◆ Your assignment ◆
Ignoring every picture, transcribe the data in full as it stands.

◆ Data segment ◆

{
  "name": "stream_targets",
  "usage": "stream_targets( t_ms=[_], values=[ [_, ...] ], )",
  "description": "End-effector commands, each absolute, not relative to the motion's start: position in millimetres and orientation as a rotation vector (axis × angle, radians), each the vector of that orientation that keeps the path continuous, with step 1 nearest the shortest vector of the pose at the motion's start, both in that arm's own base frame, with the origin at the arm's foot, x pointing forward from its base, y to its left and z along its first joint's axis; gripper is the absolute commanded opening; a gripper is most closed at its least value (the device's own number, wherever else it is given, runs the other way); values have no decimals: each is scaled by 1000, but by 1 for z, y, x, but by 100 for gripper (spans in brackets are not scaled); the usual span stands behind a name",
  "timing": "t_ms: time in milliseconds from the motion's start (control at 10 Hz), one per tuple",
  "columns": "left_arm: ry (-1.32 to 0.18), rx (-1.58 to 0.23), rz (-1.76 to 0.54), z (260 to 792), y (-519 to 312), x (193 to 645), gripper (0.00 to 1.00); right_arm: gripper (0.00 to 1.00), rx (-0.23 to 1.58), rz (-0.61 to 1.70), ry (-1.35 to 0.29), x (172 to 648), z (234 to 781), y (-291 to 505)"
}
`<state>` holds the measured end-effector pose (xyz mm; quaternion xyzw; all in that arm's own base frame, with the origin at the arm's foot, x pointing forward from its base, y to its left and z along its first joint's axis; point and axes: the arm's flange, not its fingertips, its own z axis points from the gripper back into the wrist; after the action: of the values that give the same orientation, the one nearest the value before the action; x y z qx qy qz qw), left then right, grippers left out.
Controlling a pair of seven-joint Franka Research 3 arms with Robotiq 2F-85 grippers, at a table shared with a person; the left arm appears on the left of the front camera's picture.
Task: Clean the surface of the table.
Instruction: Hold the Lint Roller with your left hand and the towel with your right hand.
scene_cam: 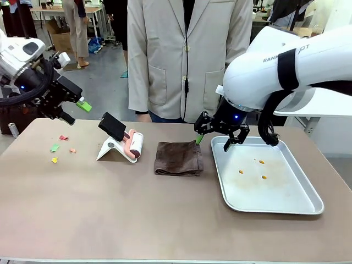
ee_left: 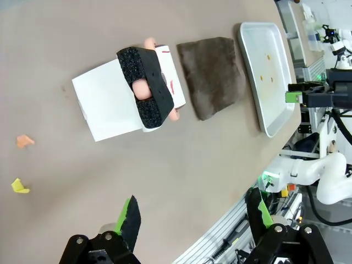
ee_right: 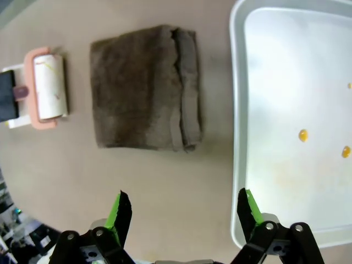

◆ Response below ◆
{
  "name": "stream_targets",
  "usage": "stream_targets( t_ms=[_], values=[ [_, ...] ], )",
  "description": "End-effector commands, each absolute, not relative to the motion's start: position in millimetres and orientation as a rotation vector (axis × angle, radians), each the vector of that orientation that keeps the path continuous, with step 1 nearest the shortest vector of the pose at the motion's start, both in that arm's own base frame, with the origin at the arm's foot, x pointing forward from its base, y to its left and z along its first joint's axis; gripper is the absolute commanded opening; a gripper is most closed at its least value (the device's own number, wherever else it is given, runs the other way); values have no decimals: each is scaled by 1000, but by 1 for z, y, x, but by 100 for gripper (spans in brackets are not scaled); the usual span stands behind a name",
  "timing": "t_ms: time in milliseconds from the motion's start (control at 10 Hz), one per tuple",
  "columns": "left_arm: ry (-1.32 to 0.18), rx (-1.58 to 0.23), rz (-1.76 to 0.54), z (260 to 792), y (-519 to 312), x (193 to 645), gripper (0.00 to 1.00); right_arm: gripper (0.00 to 1.00), rx (-0.23 to 1.58), rz (-0.61 to 1.70), ry (-1.35 to 0.29), x (172 to 648), z (234 to 781), y (-291 to 505)"
}
`<state>` holds the measured end-effector pose (xyz mm; quaternion xyzw; all in that arm's own base frame, with the origin at the arm's foot, x pointing forward from its base, y to its left and z along its first joint's axis; point and axes: the arm's flange, not its fingertips, its own z axis points from the gripper back into the wrist; after the action: of the values that give the same orientation, the one nearest the value before the action; x y z qx qy qz qw), left then right, grippers left out.
Controlling a pair of seven-joint Franka Research 3 arms with Robotiq 2F-85 grippers, at a table shared with a person; the left arm appears on the left of the front camera's picture.
Task: Clean the surface of the table.
Instruction: Hold the Lint Roller with your left hand and the towel with your right hand.
scene_cam: 
ee_left: 
ee_right: 

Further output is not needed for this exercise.